Here's the component from the above example with the Granular Inputs exposed: 

Note there is an input called "userLocation", which is identical to the input used in the above example. This input takes an entity that's been preassembled, just like in the above example. Now, though, there is an input for each property. These can be used to assemble the entity on the component, rather than in an external merge gate. 


Wiring the same outputs from the above example into this component looks like this: 

Now, the same issue presents itself around timing of triggering the Python component. In the previous example the component was triggered each time the input was received based on the assumption the data was properly assembled when it arrived. Now, this is handled in the component using merge logic. 


Merge logic let's Xap builders design when the component should trigger, just like the merge gate in the previous example. Opening the mergeLogic input you see all of the options available in a merge gate are available here: 


To achieve the same effect as the previous example, we make the same changes.
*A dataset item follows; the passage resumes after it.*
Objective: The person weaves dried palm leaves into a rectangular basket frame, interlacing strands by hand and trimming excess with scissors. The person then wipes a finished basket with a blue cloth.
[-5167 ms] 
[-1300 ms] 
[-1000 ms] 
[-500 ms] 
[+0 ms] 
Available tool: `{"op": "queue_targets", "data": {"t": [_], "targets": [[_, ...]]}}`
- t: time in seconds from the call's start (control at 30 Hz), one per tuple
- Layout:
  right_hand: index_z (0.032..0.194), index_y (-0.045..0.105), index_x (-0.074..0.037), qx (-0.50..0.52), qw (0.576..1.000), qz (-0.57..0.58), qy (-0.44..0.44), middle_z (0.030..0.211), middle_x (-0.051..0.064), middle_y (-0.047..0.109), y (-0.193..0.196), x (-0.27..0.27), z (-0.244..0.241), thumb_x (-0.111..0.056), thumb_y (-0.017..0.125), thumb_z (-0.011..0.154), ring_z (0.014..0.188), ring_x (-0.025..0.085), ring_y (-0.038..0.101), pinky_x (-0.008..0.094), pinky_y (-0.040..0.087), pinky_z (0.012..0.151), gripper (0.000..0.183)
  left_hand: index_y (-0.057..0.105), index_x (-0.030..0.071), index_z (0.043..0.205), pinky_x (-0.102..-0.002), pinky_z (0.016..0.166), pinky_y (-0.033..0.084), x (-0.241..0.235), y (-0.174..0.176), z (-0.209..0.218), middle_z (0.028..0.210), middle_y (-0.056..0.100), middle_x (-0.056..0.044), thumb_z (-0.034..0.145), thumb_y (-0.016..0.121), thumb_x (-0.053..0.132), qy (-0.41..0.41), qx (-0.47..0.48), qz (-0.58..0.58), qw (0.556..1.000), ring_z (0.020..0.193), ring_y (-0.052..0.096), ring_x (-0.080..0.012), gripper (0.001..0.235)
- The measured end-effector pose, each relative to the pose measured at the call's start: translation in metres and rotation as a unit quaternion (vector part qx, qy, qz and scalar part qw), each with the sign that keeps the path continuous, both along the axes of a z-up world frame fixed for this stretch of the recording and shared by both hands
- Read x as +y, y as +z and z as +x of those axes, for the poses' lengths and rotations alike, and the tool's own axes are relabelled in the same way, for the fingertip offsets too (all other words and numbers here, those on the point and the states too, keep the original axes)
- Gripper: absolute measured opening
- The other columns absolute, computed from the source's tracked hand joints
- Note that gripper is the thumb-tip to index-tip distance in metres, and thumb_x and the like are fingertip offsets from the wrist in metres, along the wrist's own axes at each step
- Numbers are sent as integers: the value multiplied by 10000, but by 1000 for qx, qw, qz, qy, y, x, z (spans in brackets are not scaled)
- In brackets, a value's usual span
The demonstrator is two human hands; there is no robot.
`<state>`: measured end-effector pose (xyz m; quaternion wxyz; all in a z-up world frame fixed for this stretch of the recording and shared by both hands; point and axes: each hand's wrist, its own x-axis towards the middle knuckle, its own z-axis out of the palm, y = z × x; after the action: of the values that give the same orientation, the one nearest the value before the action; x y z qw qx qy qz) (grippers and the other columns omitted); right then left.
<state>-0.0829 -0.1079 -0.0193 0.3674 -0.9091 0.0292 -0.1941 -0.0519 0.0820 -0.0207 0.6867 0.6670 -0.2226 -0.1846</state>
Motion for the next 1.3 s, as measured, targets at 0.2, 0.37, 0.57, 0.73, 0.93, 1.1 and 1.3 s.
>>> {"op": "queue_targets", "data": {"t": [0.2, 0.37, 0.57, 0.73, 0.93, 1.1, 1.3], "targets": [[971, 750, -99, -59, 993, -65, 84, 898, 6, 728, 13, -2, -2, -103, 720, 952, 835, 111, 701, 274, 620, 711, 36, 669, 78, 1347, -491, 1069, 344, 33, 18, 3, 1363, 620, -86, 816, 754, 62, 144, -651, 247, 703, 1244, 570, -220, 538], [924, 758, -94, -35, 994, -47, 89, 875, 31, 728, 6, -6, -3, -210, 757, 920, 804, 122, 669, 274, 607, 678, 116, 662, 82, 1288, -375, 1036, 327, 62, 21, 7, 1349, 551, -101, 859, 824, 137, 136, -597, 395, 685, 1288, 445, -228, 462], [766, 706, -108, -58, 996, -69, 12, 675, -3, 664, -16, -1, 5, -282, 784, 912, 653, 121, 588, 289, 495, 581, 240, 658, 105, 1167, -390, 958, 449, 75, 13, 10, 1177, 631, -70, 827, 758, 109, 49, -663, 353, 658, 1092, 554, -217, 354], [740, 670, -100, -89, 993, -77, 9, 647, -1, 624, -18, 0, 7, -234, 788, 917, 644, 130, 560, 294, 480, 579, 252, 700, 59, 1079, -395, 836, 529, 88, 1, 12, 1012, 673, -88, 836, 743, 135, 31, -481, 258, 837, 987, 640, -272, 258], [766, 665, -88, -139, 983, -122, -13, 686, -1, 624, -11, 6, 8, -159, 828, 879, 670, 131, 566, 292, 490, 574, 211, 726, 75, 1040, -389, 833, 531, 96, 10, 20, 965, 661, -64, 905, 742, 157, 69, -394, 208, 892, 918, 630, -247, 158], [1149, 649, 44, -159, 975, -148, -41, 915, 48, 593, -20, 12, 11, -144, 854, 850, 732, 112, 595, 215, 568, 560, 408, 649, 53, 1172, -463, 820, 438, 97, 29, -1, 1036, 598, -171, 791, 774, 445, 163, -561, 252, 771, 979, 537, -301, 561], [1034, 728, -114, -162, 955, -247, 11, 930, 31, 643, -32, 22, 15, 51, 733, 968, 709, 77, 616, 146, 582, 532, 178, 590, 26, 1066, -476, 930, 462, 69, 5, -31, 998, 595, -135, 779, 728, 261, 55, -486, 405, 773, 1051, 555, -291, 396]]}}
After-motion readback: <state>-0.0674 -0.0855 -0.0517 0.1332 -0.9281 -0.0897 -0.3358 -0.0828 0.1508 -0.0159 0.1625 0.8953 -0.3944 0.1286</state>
Here's the code snippet: 

 

{
  "condition": "timeOf('firstName') && timeOf('lastName') && timeOf('location')", 
  "resetOnOutput": [
    "location"
  ], 
  "resetOnInput": {
    "firstName": [
      "lastName"
    ]
  }, 
  "debug": false
}

 

So, the condition is unchanged. I want the component to only trigger if there is a value for all three inputs, remember that by default it triggers any time there's a new value for any of the inputs. I've set the location input to be reset any time the component triggers. "resetOnInput" is less intuitive, so let's break it down. "resetOnInput" is an entity that takes key value pairs where the key is the name of an input and the value is a list of the inputs that should be reset when that input is received. So, in the above snippet when the firstName input is received the lastName input will be cleared.